== Aim of the exercise ==
From the entries below, gather every line containing the string "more".

-------- Exercise material

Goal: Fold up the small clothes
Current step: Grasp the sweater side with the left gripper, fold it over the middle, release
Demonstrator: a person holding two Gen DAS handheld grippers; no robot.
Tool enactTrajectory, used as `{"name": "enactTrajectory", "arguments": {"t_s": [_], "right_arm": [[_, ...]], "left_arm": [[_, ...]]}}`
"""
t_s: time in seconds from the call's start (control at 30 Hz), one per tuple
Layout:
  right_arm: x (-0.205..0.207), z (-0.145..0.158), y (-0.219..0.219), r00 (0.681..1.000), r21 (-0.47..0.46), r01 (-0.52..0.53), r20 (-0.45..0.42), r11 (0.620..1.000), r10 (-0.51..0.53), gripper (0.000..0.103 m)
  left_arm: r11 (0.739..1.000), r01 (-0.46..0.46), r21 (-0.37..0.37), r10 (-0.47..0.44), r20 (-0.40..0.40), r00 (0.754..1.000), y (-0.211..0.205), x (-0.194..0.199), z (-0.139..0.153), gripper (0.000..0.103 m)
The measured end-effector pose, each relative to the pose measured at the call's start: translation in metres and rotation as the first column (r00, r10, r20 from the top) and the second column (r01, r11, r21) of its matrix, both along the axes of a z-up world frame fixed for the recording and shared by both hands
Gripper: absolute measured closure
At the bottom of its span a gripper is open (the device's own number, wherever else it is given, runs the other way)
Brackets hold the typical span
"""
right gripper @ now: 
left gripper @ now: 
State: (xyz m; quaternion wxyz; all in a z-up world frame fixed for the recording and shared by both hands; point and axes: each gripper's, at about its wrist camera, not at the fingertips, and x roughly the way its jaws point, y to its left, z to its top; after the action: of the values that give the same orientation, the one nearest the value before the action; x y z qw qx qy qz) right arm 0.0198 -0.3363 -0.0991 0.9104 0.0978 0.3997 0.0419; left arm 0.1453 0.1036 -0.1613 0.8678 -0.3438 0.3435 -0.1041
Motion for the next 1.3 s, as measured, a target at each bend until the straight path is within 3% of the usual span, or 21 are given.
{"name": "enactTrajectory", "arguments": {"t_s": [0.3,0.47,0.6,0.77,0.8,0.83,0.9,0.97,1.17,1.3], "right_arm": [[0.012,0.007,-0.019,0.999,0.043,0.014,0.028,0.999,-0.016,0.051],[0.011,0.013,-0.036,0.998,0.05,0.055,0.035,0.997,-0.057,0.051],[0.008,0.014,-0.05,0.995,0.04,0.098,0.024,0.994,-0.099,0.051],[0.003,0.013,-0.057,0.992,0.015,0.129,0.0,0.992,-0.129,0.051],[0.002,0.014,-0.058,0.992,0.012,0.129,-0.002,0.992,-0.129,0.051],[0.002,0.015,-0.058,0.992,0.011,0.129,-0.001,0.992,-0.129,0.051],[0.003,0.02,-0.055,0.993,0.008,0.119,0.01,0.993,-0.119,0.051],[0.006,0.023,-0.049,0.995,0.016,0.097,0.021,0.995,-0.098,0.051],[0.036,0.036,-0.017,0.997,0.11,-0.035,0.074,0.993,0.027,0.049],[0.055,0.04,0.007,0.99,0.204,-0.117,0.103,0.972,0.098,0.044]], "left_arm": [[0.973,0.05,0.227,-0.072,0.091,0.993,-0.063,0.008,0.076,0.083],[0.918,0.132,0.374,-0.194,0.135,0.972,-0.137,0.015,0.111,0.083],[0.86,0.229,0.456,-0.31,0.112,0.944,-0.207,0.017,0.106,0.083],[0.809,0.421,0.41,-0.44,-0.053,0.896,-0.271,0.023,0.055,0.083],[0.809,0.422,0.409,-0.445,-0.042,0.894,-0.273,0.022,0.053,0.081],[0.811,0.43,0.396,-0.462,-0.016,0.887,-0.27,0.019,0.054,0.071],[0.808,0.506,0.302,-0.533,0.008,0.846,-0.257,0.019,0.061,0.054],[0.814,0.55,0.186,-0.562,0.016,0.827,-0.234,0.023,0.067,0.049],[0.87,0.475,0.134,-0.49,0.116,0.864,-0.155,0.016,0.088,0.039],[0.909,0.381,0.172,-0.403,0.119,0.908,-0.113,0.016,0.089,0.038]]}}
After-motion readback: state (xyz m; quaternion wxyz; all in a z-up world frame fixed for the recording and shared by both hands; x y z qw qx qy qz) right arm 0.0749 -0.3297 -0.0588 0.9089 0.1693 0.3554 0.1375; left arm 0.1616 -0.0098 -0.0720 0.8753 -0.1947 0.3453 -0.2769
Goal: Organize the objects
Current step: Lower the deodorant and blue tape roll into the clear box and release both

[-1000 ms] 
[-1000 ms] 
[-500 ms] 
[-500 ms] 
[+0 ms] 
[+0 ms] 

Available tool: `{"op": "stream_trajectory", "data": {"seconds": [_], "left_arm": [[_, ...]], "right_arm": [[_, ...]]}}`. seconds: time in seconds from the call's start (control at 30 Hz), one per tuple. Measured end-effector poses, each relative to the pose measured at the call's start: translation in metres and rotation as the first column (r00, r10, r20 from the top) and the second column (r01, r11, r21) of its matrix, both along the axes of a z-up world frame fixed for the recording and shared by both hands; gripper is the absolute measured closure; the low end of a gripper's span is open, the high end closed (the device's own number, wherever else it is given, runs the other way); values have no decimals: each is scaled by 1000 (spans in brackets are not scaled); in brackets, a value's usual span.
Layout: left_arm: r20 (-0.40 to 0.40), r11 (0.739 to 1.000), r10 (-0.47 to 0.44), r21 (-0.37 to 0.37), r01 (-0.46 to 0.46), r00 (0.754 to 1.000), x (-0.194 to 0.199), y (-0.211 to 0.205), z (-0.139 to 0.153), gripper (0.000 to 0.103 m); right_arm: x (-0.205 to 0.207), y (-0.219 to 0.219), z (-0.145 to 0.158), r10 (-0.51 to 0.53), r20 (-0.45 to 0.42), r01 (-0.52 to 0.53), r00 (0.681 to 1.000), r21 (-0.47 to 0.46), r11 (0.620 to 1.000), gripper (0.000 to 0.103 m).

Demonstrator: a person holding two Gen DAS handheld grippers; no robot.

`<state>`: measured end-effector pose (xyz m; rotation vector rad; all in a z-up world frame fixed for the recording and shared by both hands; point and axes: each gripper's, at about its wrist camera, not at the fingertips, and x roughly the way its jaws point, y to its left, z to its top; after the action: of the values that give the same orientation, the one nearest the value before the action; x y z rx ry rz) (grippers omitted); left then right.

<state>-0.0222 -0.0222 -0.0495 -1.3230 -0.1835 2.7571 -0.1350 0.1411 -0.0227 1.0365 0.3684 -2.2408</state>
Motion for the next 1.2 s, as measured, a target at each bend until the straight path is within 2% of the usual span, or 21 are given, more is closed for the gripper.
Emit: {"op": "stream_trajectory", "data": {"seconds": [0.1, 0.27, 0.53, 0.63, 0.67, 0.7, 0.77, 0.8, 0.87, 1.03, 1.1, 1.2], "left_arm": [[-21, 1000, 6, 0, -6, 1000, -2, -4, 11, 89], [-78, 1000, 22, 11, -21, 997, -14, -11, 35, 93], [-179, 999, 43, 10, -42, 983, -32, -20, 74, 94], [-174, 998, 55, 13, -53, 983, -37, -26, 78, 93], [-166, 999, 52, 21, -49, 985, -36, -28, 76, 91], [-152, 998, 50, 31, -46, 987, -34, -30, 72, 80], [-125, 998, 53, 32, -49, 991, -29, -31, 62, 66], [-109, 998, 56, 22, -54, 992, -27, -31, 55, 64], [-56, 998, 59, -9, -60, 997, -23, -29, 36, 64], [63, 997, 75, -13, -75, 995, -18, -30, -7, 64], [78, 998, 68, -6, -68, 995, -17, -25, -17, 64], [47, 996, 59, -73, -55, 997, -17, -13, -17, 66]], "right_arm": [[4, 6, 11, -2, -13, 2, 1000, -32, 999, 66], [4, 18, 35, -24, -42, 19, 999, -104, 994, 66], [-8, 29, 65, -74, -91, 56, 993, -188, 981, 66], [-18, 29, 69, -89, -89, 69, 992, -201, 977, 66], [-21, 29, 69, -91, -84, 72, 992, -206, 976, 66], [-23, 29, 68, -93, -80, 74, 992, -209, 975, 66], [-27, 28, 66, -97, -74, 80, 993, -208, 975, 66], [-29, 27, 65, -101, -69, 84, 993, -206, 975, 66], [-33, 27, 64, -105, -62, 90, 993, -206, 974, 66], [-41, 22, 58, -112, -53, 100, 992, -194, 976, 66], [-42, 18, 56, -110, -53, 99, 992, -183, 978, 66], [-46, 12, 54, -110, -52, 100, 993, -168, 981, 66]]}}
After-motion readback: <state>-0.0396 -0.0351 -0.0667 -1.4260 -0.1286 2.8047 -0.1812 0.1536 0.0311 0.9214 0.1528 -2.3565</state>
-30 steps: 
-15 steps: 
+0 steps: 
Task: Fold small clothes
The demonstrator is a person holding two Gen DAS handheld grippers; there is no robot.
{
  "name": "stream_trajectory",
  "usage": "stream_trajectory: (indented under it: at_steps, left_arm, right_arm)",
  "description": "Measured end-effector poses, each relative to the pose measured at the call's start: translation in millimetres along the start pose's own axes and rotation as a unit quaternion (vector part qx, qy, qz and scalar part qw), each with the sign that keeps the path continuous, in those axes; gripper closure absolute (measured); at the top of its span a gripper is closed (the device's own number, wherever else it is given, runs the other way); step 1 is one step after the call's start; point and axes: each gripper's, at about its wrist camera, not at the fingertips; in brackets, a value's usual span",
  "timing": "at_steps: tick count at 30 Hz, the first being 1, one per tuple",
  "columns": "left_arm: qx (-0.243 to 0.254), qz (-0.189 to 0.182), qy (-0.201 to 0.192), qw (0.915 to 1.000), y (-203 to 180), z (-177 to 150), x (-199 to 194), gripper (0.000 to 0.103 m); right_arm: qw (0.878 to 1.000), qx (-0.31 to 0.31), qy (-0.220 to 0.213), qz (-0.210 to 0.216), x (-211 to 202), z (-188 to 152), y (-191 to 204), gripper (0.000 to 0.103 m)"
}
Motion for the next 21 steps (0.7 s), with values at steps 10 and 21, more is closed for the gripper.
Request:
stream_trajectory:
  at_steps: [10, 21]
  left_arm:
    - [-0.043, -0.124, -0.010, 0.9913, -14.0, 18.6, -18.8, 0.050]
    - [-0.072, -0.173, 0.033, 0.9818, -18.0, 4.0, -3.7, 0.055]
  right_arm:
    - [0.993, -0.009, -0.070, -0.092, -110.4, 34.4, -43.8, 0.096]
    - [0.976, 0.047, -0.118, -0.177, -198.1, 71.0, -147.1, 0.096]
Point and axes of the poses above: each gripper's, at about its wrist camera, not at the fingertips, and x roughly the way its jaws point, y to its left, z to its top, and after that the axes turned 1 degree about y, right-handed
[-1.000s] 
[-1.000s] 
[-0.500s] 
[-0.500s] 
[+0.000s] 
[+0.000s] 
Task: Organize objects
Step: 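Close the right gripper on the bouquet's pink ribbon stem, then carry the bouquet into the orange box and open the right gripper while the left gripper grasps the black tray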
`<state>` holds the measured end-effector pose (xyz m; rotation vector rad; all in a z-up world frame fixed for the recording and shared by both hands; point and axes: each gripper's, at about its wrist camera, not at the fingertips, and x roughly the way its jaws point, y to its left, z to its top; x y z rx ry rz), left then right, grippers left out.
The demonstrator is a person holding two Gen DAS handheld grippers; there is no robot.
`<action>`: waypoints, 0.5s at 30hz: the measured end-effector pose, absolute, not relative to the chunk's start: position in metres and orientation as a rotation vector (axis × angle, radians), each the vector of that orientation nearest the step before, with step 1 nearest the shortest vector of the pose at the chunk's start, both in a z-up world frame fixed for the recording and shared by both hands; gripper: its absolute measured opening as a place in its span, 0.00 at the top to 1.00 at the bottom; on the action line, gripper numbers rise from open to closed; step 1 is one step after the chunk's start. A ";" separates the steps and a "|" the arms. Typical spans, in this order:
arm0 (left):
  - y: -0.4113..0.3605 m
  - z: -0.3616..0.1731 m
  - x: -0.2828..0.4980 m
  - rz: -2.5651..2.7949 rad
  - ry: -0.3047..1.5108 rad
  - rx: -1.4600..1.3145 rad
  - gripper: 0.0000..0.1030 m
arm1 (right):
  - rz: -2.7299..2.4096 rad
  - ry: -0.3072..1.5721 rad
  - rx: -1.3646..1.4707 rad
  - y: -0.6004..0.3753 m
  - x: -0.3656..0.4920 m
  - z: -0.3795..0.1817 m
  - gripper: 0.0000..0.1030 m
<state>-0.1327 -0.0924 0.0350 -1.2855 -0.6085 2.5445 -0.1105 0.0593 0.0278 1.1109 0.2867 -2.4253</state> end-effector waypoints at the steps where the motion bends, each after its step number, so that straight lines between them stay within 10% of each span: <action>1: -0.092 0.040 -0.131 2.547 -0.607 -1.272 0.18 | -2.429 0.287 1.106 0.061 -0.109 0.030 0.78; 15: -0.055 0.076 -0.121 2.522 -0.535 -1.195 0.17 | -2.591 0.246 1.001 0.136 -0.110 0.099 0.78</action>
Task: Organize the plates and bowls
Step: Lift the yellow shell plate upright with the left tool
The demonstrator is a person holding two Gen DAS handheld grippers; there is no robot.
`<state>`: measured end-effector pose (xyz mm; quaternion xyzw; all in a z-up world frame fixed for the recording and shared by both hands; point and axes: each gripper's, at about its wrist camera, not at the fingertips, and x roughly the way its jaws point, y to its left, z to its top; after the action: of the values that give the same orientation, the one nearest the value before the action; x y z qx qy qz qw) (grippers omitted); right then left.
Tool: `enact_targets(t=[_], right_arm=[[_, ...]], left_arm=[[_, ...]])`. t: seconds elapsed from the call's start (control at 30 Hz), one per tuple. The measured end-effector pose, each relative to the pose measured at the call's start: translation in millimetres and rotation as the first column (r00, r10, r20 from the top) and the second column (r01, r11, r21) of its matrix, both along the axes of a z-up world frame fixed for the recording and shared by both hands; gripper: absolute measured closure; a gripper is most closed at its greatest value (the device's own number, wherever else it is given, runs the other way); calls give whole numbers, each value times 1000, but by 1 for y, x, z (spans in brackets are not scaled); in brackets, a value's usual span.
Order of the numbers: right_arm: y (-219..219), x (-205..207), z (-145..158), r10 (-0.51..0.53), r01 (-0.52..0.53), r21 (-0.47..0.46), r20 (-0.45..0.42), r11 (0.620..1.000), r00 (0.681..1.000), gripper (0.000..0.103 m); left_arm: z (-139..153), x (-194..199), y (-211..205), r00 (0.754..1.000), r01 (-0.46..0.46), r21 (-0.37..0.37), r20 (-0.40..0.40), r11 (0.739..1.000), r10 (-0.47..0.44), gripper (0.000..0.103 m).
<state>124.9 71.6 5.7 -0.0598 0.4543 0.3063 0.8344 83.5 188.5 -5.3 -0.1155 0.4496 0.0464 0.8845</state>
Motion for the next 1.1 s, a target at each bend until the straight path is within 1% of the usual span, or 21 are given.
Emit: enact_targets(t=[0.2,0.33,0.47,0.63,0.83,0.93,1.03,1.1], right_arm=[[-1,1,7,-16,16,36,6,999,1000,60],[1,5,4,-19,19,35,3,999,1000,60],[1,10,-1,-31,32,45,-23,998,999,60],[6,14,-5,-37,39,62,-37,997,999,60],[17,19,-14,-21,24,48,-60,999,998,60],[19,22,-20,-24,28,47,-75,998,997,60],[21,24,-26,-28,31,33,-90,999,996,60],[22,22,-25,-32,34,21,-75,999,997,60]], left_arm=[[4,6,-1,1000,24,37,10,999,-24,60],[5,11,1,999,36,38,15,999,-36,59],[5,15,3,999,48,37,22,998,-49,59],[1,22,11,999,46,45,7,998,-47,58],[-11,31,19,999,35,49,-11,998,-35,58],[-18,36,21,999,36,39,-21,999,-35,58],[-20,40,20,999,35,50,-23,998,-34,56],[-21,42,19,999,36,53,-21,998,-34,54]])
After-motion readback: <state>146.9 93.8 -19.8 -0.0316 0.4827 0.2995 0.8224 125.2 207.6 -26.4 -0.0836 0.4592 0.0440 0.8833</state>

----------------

== Written solution ==
Motion for the next 1.2 s, as measured, a target at each bend until the straight path is within 2% of the usual span, or 21 are given, more is closed for the gripper.
Motion for the next 21 steps (0.7 s), with values at steps 10 and 21, more is closed for the gripper.

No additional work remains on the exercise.